Leveraging Deep Learning to Enhance Malnutrition Detection via Nutrition Risk Screening 2002: Insights from a National Cohort.

作者信息

Yalçın Nadir, Kaşıkcı Merve, Kelleci-Çakır Burcu, Demirkan Kutay, Allegaert Karel, Halil Meltem, Doğanay Mutlu, Abbasoğlu Osman

机构信息

Department of Clinical Pharmacy, Faculty of Pharmacy, Hacettepe University, Ankara 06100, Türkiye.

Department of Biostatistics, Faculty of Medicine, Hacettepe University, Ankara 06100, Türkiye.

出版信息

Nutrients. 2025 Aug 21;17(16):2716. doi: 10.3390/nu17162716.

Abstract

This study aimed to develop and validate a new machine learning (ML)-based screening tool for a two-step prediction of the need for and type of nutritional therapy (enteral, parenteral, or combined) using Nutrition Risk Screening 2002 (NRS-2002) and other demographic parameters from the Optimal Nutrition Care for All (ONCA) national cohort data. This multicenter retrospective cohort study included 191,028 patients, with data on age, gender, body mass index (BMI), NRS-2002 score, presence of cancer, and hospital unit type. In the first step, classification models estimated whether patients required nutritional therapy, while the second step predicted the type of therapy.
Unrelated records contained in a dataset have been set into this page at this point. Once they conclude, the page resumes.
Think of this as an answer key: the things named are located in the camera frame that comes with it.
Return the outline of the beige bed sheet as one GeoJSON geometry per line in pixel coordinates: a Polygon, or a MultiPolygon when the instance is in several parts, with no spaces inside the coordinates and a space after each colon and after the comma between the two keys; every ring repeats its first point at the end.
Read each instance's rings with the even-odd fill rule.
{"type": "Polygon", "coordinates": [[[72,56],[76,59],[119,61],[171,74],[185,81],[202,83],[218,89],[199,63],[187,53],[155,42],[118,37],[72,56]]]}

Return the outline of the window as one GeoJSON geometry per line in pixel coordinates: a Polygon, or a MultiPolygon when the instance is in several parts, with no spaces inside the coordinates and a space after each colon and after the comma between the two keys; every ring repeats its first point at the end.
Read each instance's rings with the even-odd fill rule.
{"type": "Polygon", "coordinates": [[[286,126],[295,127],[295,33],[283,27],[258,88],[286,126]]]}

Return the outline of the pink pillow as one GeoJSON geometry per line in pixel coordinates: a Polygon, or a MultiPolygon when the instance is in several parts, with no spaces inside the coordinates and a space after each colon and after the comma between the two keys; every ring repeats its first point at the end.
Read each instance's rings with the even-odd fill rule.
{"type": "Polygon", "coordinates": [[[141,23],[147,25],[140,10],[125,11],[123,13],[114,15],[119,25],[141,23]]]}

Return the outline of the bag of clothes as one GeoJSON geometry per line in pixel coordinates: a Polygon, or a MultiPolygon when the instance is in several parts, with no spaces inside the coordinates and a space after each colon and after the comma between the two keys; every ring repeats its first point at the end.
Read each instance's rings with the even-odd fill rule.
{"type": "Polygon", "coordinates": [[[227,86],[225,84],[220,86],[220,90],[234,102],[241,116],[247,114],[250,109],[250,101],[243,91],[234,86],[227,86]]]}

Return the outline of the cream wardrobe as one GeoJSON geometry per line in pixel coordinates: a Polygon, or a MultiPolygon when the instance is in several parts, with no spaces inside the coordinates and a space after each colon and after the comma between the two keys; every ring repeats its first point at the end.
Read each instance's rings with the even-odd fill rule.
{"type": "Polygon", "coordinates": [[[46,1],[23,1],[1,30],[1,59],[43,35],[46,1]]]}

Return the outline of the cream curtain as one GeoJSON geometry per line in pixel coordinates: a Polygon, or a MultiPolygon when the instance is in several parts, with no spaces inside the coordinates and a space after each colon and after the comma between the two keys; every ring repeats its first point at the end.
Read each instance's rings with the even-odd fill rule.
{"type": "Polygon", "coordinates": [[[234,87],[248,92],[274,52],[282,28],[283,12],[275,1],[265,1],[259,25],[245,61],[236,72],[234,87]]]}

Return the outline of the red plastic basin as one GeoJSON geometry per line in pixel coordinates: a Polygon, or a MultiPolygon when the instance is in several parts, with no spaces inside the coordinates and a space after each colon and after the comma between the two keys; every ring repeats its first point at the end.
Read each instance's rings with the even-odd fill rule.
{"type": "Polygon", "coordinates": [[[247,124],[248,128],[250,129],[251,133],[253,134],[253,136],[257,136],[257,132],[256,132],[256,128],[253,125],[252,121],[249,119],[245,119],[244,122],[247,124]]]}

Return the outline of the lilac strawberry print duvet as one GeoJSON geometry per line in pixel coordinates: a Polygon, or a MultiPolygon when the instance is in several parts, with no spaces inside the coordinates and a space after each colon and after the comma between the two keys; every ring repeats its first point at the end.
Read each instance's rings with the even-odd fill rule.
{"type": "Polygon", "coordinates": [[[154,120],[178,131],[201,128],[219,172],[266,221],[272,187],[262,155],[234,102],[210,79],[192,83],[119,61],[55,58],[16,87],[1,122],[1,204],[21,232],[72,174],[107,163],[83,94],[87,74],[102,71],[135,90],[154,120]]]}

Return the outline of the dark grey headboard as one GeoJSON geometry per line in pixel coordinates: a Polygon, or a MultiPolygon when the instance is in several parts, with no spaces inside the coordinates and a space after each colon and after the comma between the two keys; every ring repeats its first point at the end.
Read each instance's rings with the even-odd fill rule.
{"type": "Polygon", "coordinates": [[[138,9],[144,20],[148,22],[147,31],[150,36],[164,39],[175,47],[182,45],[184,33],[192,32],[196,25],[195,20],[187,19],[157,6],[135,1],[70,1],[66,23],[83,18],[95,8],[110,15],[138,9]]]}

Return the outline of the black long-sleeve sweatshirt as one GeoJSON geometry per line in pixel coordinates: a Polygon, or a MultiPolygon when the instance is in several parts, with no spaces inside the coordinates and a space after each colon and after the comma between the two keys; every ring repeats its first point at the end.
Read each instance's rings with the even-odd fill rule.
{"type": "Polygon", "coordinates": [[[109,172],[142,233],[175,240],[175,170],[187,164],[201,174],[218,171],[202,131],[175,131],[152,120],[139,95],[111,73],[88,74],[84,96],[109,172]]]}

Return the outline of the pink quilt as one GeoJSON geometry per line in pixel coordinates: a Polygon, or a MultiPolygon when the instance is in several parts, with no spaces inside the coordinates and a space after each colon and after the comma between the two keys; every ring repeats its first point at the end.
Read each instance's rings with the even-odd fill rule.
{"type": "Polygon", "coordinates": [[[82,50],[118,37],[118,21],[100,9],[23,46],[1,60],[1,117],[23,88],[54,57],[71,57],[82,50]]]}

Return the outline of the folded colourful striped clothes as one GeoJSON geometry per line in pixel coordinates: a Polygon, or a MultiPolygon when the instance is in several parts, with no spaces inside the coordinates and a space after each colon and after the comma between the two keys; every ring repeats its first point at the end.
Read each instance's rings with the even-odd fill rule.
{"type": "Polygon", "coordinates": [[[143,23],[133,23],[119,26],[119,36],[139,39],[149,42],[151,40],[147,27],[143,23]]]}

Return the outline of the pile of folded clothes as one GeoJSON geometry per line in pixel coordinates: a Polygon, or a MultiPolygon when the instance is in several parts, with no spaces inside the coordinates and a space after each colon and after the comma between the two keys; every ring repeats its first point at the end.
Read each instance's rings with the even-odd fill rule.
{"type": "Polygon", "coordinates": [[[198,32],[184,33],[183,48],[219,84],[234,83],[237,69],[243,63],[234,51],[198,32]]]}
The dataset was divided into 60% training, 20% validation, and 20% test sets. Random Forest (RF), Artificial Neural Network (ANN), deep learning (DL), Elastic Net (EN), and Naive Bayes (NB) algorithms were used for classification. Performance was evaluated using AUC, accuracy, balanced accuracy, MCC, sensitivity, specificity, PPV, NPV, and F-score. Of the patients, 54.6% were male, 9.2% had cancer, and 49.9% were hospitalized in internal medicine units. According to NRS-2002, 11.6% were at risk of malnutrition (≥3 points). The DL algorithm performed best in both classification steps. The top three variables for determining the need for nutritional therapy were severe illness, reduced dietary intake in the last week, and mild impaired nutritional status (AUC = 0.933). For determining the type of nutritional therapy, the most important variables were severe illness, severely impaired nutritional status, and ICU admission (AUC = 0.741). Adding gender, cancer status, and ward type to NRS-2002 improved AUC by 0.6% and 3.27% for steps 1 and 2, respectively. Incorporating gender, cancer status, and ward type into the widely used and validated NRS-2002 led to the development of a new scale that accurately classifies nutritional therapy type. This ML-enhanced model has the potential to be integrated into clinical workflows as a decision support system to guide nutritional therapy, although further external validation with larger multinational cohorts is needed.

摘要

本研究旨在开发并验证一种基于机器学习(ML)的筛查工具,用于分两步预测营养治疗的需求及类型(肠内、肠外或联合),该预测使用营养风险筛查2002(NRS - 2002)以及来自全民最佳营养护理(ONCA)全国队列数据的其他人口统计学参数。这项多中心回顾性队列研究纳入了191,028名患者,收集了年龄、性别、体重指数(BMI)、NRS - 2002评分、癌症存在情况以及医院科室类型等数据。第一步,分类模型估计患者是否需要营养治疗,第二步预测治疗类型。数据集被分为60%的训练集、20%的验证集和20%的测试集。使用随机森林(RF)、人工神经网络(ANN)、深度学习(DL)、弹性网络(EN)和朴素贝叶斯(NB)算法进行分类。使用AUC、准确率、平衡准确率、MCC、敏感性、特异性、阳性预测值、阴性预测值和F分数评估性能。患者中,54.6%为男性,9.2%患有癌症,49.9%在内科病房住院。根据NRS - 2002,11.6%存在营养不良风险(≥3分)。DL算法在两个分类步骤中表现最佳。确定营养治疗需求的前三个变量是重症、上周饮食摄入量减少以及轻度营养状况受损(AUC = 0.933)。对于确定营养治疗类型,最重要的变量是重症、严重营养状况受损和入住重症监护病房(AUC = 0.741)。将性别、癌症状态和病房类型添加到NRS - 2002中,第一步和第二步的AUC分别提高了0.6%和3.27%。将性别、癌症状态和病房类型纳入广泛使用并经过验证的NRS - 2002后,开发出了一种新的量表,可准确分类营养治疗类型。这种ML增强模型有潜力作为决策支持系统整合到临床工作流程中以指导营养治疗,不过还需要使用更大的跨国队列进行进一步的外部验证。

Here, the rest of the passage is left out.